(Work task): Retype the whole listing exactly. Leave out pictures.

(Data extract):

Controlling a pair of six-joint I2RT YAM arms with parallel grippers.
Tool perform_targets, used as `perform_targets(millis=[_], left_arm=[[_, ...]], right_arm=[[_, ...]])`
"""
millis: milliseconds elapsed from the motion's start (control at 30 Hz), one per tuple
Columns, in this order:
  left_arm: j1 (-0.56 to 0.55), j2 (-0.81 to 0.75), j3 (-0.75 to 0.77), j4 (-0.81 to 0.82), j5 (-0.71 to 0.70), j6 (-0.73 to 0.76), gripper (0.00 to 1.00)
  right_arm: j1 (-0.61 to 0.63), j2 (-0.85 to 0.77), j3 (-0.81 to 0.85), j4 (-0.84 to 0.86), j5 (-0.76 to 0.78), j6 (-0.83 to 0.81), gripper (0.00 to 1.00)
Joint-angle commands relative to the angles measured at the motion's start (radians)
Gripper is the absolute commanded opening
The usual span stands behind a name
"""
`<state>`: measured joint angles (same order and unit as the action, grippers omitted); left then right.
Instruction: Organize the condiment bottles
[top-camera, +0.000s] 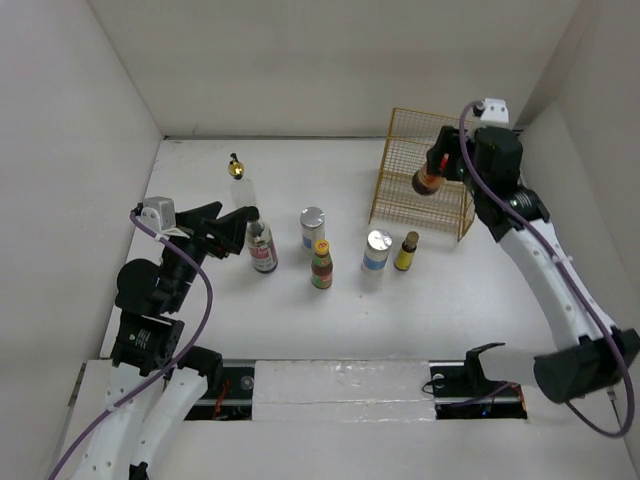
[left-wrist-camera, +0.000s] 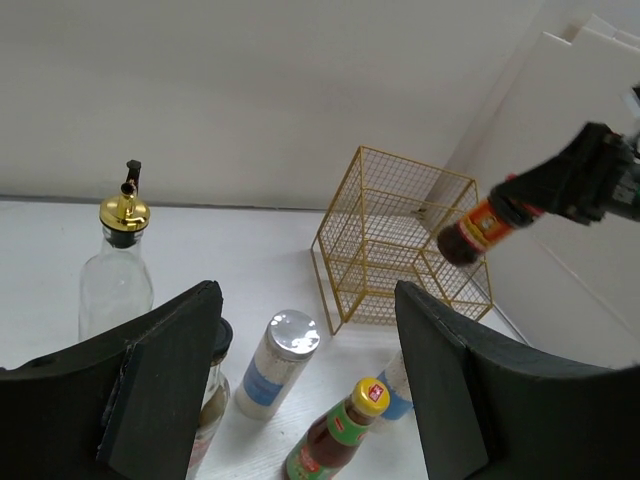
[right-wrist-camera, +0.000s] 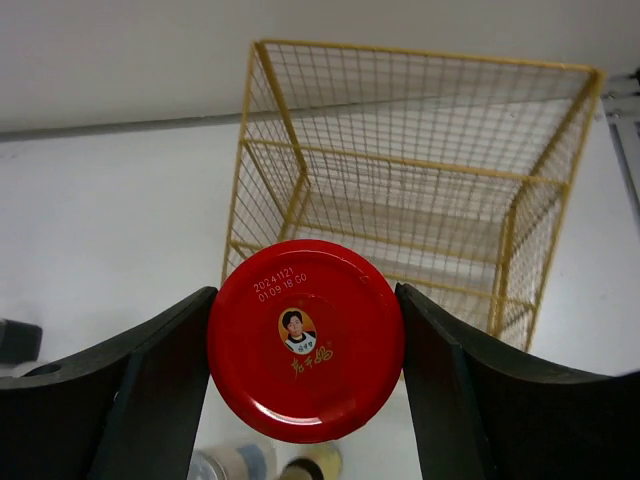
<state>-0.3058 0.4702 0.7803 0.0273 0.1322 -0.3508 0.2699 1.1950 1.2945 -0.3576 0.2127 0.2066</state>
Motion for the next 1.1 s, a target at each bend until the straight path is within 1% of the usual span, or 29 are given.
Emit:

(Response):
Controlling a pair of six-joint I2RT YAM arms with parallel grippers.
Tool perform_targets, used as `perform_targets(millis=[_], left_arm=[[_, ...]], right_arm=[[_, ...]])`
"""
millis: milliseconds elapsed from the motion's start (control at 30 Hz), one per tuple
Columns, in this order:
  left_arm: j1 (-0.56 to 0.55), j2 (-0.81 to 0.75), j3 (-0.75 to 0.77), j4 (-0.81 to 0.82), j5 (-0.71 to 0.70), j6 (-0.73 to 0.76), gripper (0.00 to 1.00)
  right_arm: j1 (-0.61 to 0.63), j2 (-0.85 to 0.77), j3 (-0.81 to 0.85), j4 (-0.84 to 0.86), j5 (-0.76 to 0.78), j6 (-0.83 to 0.81), gripper (0.00 to 1.00)
Joint-angle commands relative to the angles measured at the motion's start (radians)
Gripper is the absolute commanded opening
The usual span stands behind a name
"""
`<state>`: measured joint angles (same order and unit as the action, grippers omitted); left then right.
Instruction: Organize the condiment bottles
[top-camera, +0.000s] 
[left-wrist-camera, +0.000s] 
[right-wrist-camera, +0.000s] 
<state>-0.3058 0.4702 0.7803 0.0273 0.1322 -0.3508 0.2699 1.1950 1.2945 -0.3576 0.2127 0.2066</state>
Motion for the next 1.1 s, a target at each bend until the straight path is within 1% of the usual span, or 29 are given.
Emit:

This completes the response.